The bridges were located in the Hormozgan province, specifically in the Bandar Khamir area. For anyone reaching for a map, that’s right next to the Strait of Hormuz, the narrow waterway through which roughly a fifth of the world’s oil supply passes on any given day.
What happened on the ground
Iranian state media reported that between five and six bridges were hit during the latest wave of attacks, with casualty figures of seven to eight killed and approximately 20 wounded. A local airport and a railway station were also struck as part of the broader campaign.
Iranian state media characterized the targets as civilian infrastructure. The US has framed its ongoing operations as military actions aimed at disrupting Iranian logistics and supply lines.

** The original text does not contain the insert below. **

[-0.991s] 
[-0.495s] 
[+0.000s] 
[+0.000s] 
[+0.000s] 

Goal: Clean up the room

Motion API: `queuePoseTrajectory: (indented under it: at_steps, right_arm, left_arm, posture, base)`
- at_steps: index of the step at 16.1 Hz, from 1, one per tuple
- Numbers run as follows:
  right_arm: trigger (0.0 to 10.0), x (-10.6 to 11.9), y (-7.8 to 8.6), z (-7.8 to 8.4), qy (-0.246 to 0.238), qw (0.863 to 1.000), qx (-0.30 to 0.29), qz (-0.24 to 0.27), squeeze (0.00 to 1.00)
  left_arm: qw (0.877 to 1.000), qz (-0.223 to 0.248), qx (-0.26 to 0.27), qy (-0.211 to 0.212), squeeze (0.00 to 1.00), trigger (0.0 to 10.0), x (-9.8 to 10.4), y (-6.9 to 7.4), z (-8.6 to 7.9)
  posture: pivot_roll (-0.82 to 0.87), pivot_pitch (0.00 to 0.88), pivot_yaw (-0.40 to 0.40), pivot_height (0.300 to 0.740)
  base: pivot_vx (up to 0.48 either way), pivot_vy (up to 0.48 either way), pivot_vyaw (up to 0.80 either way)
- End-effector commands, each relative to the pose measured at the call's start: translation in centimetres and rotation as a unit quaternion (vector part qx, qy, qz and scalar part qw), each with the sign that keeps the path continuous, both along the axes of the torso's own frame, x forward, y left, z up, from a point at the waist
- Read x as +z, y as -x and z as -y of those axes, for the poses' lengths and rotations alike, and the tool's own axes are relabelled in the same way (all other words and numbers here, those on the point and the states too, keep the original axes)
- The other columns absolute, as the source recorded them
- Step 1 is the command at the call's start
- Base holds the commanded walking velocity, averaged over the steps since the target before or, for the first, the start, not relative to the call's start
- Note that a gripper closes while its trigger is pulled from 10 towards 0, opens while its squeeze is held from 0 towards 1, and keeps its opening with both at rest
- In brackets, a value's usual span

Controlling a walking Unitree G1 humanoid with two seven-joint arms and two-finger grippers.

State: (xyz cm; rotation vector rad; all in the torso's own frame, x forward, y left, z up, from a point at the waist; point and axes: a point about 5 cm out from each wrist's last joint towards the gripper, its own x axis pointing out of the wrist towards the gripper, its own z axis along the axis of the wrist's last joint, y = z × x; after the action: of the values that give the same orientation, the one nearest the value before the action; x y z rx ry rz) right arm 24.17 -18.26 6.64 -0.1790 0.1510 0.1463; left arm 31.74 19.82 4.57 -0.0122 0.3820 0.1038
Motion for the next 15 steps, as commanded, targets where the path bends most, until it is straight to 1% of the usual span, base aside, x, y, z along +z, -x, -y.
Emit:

Bitcoin’s muted but telling reaction
Bitcoin dropped to the $62,800 to $63,000 range on July 17, reflecting a broader risk-off mood across financial markets.
Part of the explanation is that macroeconomic factors, particularly Federal Reserve policy expectations, are still the dominant force driving crypto price action. Geopolitical risk is layering on top of existing uncertainty rather than overriding it.
The Strait of Hormuz problem
The geography of these strikes deserves close attention. Hormozgan province sits directly on Iran’s southern coast, and the Strait of Hormuz is the single most important bottleneck in global energy markets. Any credible threat to shipping through the strait tends to send oil prices higher, which feeds into inflation expectations, which complicates central bank policy, which eventually lands on every portfolio from pension funds to DeFi vaults.
Iran has historically threatened to close the strait in response to military pressure, though it has never fully followed through. Previous rounds of US-Iran tensions, including the 2020 killing of General Qasem Soleimani, produced sharp but short-lived market reactions.
What this means for crypto investors
As the crypto market has matured, its correlation with traditional risk assets has increased during acute stress events. Bitcoin didn’t rally on the Iran strikes. It sold off alongside equities.
For now, the key variable to watch is oil. If strikes near the Strait of Hormuz escalate to the point where energy markets price in a genuine supply disruption, the second-order effects on inflation and monetary policy could be significant. Higher oil means stickier inflation, which means tighter Fed policy for longer, which is historically bearish for risk assets including crypto.